I’m not sure what it was about this hapless and embarrassing
batting collapse that got me thinking about RUASCC. I remember a few Sunday afternoons when,
facing nothing better than village bowling, the stumps suddenly feel six feet
wide, the bat’s like a toothpick, the ball seems to nip both ways at 95mph and
there are 42 fielders close in for the catch.

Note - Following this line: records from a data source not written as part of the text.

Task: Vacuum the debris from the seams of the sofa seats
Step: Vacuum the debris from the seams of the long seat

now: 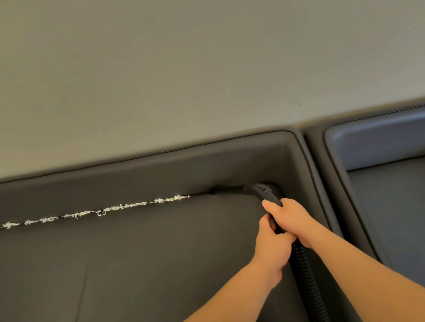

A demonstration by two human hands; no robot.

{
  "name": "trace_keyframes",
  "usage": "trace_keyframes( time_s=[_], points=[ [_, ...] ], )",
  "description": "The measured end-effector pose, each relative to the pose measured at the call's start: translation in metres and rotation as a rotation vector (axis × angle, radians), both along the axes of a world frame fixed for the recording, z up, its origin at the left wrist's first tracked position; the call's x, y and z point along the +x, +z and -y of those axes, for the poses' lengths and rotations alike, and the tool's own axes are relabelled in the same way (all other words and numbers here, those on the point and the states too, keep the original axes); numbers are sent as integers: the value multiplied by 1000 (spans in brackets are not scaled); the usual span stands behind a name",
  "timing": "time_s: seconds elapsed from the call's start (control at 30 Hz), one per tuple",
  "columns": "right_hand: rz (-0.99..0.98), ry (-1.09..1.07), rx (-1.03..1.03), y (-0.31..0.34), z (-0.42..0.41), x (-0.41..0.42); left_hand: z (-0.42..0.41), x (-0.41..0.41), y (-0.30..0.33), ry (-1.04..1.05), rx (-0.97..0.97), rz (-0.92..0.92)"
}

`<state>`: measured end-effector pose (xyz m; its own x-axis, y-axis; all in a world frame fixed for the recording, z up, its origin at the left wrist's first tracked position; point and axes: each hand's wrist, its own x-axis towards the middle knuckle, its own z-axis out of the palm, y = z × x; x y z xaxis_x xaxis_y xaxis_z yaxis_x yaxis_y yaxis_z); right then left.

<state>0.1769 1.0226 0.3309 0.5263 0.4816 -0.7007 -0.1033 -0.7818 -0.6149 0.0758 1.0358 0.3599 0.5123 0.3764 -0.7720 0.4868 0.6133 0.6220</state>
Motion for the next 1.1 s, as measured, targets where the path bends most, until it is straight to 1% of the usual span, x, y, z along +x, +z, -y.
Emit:
trace_keyframes(
  time_s=[0.03,0.13,0.17,0.27,0.53,0.67,0.73,0.8,0.93,1.03,1.1],
  points=[
    [27,56,-6,2,3,-2,7,-2,3,16,9,-3],
    [232,331,-40,22,-1,-6,16,-11,19,118,56,24],
    [281,387,-41,32,-4,-5,16,-13,24,142,70,44],
    [286,438,0,47,-13,3,12,-10,29,165,112,79],
    [258,463,-67,18,-72,5,-38,-2,14,211,70,62],
    [228,431,-108,1,-92,-1,-53,-4,5,236,51,28],
    [225,380,-119,-7,-96,-9,-59,-9,1,226,48,-1],
    [198,301,-116,-14,-88,-18,-59,-14,-1,193,47,-37],
    [124,175,-84,-26,-49,-30,-37,-23,-5,59,27,-94],
    [70,162,-51,-26,-28,-31,-17,-24,-5,31,35,-97],
    [88,207,-27,-17,-26,-31,-10,-26,-1,81,51,-86]
  ],
)
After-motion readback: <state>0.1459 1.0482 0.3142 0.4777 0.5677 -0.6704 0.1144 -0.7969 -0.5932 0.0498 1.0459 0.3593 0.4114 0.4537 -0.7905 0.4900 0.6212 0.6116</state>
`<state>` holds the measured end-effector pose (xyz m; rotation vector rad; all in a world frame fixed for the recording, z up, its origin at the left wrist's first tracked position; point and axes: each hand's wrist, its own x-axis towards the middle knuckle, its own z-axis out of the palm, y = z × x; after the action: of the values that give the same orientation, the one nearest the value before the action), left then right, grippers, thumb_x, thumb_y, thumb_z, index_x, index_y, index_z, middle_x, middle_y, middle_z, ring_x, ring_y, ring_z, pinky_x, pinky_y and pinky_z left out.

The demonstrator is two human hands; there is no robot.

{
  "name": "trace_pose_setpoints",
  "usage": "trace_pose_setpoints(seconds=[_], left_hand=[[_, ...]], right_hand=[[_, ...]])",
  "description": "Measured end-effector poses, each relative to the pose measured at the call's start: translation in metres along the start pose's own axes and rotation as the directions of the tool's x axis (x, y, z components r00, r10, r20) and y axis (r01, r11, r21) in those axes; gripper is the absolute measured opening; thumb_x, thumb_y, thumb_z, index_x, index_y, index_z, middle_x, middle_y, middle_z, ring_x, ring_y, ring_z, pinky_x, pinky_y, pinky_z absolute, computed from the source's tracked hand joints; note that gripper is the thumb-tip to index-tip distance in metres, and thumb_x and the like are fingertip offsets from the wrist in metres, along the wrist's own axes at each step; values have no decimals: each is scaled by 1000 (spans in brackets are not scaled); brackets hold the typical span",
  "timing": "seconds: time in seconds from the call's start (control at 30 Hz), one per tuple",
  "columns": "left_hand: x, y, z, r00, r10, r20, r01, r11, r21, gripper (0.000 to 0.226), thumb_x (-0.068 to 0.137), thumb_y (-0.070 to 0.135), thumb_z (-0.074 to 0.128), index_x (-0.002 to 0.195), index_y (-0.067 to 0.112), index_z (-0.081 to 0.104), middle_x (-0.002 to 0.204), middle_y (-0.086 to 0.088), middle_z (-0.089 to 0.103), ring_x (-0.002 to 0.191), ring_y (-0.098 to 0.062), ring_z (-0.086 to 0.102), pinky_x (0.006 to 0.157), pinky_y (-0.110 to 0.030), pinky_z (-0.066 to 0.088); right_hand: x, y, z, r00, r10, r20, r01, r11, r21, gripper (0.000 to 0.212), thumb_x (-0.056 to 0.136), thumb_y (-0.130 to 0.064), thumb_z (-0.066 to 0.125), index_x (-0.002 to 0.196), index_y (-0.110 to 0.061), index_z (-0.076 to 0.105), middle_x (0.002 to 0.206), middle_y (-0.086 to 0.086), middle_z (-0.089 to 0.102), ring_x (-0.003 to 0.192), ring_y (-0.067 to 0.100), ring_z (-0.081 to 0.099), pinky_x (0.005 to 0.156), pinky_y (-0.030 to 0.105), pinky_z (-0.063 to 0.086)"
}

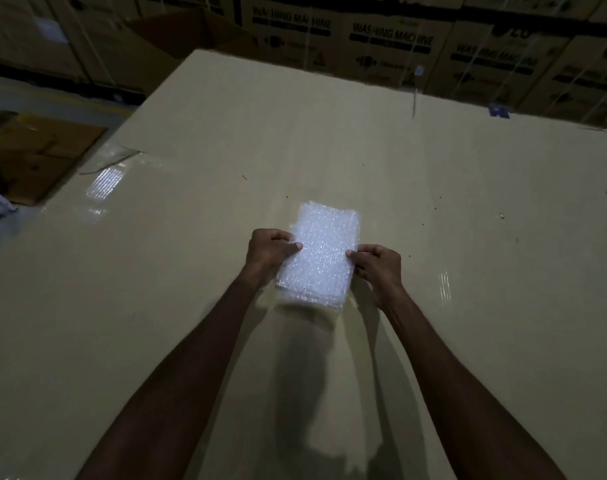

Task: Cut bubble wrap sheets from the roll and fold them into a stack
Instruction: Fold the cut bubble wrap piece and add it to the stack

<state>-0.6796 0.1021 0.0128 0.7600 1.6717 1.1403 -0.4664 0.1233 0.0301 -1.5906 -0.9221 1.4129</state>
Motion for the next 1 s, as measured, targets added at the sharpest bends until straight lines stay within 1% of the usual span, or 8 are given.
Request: trace_pose_setpoints(seconds=[0.07,0.17,0.33,0.5,0.6,0.7,0.83,1.0], left_hand=[[6,-6,-1,1000,-19,-12,19,1000,23,25,64,14,91,80,12,71,69,-5,68,54,-14,58,58,-27,47],[10,-13,-1,1000,-14,-16,16,995,98,26,68,16,91,84,16,71,77,0,70,60,-13,62,54,-24,47],[10,-21,-4,999,51,-3,-50,986,157,33,65,18,93,89,17,71,82,1,69,78,-19,68,81,-42,58],[1,-14,-4,981,184,-64,-149,919,364,50,73,37,88,113,16,68,92,2,69,83,-13,63,74,-27,47],[-7,-18,0,918,388,-80,-295,804,516,53,87,43,73,129,14,60,120,-2,63,103,-18,62,86,-28,45],[-6,-26,12,809,579,99,-515,619,593,52,100,36,51,142,7,51,146,-10,51,135,-26,48,110,-38,39],[6,-40,24,794,440,420,-576,324,751,52,108,31,30,157,12,26,166,-4,16,154,-21,8,123,-50,10],[13,-66,16,735,479,480,-609,157,777,55,105,38,27,148,9,46,158,-9,37,145,-25,37,113,-60,29]], right_hand=[[2,1,5,1000,8,-18,-8,1000,3,17,81,6,79,91,-1,67,80,12,69,64,17,64,56,23,57],[5,8,8,999,23,-48,-24,999,-26,19,80,5,79,95,2,68,80,15,69,58,18,63,53,27,55],[8,22,8,995,-23,-92,8,987,-158,22,75,-10,85,92,-8,72,81,12,74,62,23,65,60,44,59],[-2,16,13,946,-304,-111,209,836,-507,38,82,-27,83,114,-11,70,105,3,75,94,21,70,85,37,56],[-15,14,20,884,-467,8,375,700,-608,48,94,-29,72,134,-6,61,135,10,64,120,25,62,101,32,43],[-20,24,32,854,-479,202,476,566,-673,52,103,-26,57,148,-2,47,155,15,46,143,27,43,114,30,29],[-10,44,42,828,-387,406,538,340,-771,58,110,-29,35,160,-4,20,169,15,10,157,26,7,125,35,6],[-1,65,38,828,-336,449,536,239,-810,73,101,-48,12,162,-8,9,170,13,-2,158,24,-2,125,38,0]])
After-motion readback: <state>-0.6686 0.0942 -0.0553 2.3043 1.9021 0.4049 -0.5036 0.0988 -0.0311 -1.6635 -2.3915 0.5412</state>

Where the opposition had been regularly finding the boundary, we can’t
get the ball off the square.
It was mostly a very different story last season, of course
- last season we were an unstoppable run-chasing machine. In one of our most memorable wins from 2013,
at Frieth, we started out having a bit of a Wirral - six wickets down in 12
overs – but spectacularly turned it round when a change of bowling allowed Main
and Zia to go on the attack. We finished
with over 200 and won by 48 runs.
The Wirral story serves to remind me once again how glad I
am to be a bowler. An unlucky (or inept)
batsman gets one chance and that’s it: your afternoon is over. A bowler can serve up shit on toast for half
an hour and still end up with half-decent figures. Speaking as a number 11, the fragility of
batting troubles me – there’s too much that can go wrong with such disastrous
effect. That’s where my crippling
defensiveness comes from: fear of failure.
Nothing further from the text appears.